Required work
Each line below that contains "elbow" counts once; report the total and nothing more.

======== Dataset content

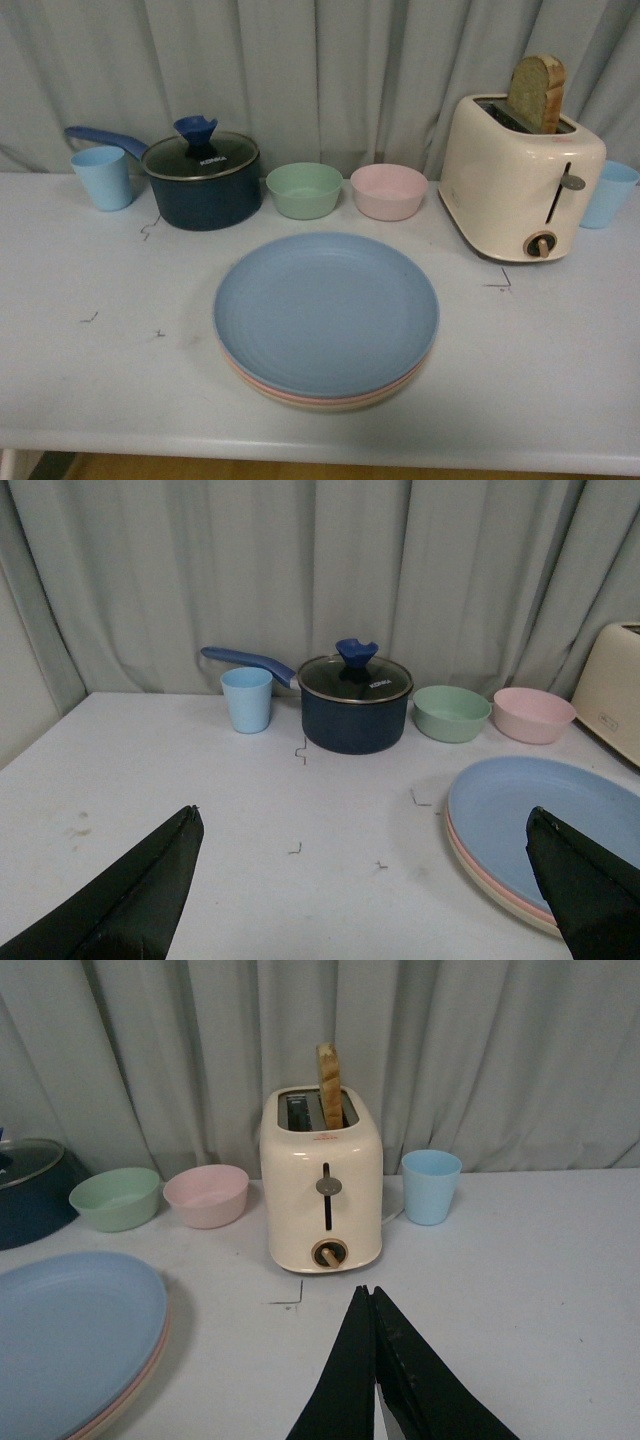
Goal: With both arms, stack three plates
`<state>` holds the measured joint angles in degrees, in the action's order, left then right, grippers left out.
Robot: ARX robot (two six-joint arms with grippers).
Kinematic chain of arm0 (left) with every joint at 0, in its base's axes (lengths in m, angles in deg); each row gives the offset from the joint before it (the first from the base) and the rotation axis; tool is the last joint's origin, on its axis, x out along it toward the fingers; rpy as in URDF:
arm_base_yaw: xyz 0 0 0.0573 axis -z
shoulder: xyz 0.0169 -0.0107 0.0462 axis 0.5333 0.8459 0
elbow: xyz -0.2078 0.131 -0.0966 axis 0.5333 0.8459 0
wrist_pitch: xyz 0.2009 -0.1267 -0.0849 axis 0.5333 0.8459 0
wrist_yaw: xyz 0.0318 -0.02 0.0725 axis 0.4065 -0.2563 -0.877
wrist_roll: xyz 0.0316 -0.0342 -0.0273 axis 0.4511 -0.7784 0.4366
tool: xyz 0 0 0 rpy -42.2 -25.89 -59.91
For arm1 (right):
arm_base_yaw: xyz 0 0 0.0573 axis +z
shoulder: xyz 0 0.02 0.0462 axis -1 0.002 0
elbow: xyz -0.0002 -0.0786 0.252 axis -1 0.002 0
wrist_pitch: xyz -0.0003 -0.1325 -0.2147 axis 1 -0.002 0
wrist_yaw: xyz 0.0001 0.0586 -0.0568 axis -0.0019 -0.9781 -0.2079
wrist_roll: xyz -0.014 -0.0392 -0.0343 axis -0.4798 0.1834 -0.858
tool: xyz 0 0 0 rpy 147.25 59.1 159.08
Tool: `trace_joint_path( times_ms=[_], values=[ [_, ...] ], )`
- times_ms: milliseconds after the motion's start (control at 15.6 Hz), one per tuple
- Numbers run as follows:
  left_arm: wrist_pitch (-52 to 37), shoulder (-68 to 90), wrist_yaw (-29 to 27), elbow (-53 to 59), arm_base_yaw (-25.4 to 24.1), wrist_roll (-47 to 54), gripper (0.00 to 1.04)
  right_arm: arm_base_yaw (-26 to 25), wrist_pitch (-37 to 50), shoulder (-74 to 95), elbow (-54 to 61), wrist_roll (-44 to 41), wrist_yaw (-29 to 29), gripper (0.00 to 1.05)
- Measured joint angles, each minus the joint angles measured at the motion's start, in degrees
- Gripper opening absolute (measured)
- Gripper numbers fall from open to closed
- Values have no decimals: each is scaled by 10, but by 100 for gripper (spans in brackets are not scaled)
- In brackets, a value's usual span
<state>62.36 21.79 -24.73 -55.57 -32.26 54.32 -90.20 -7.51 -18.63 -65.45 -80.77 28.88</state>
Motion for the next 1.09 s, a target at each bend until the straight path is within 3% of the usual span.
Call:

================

Output of the task
4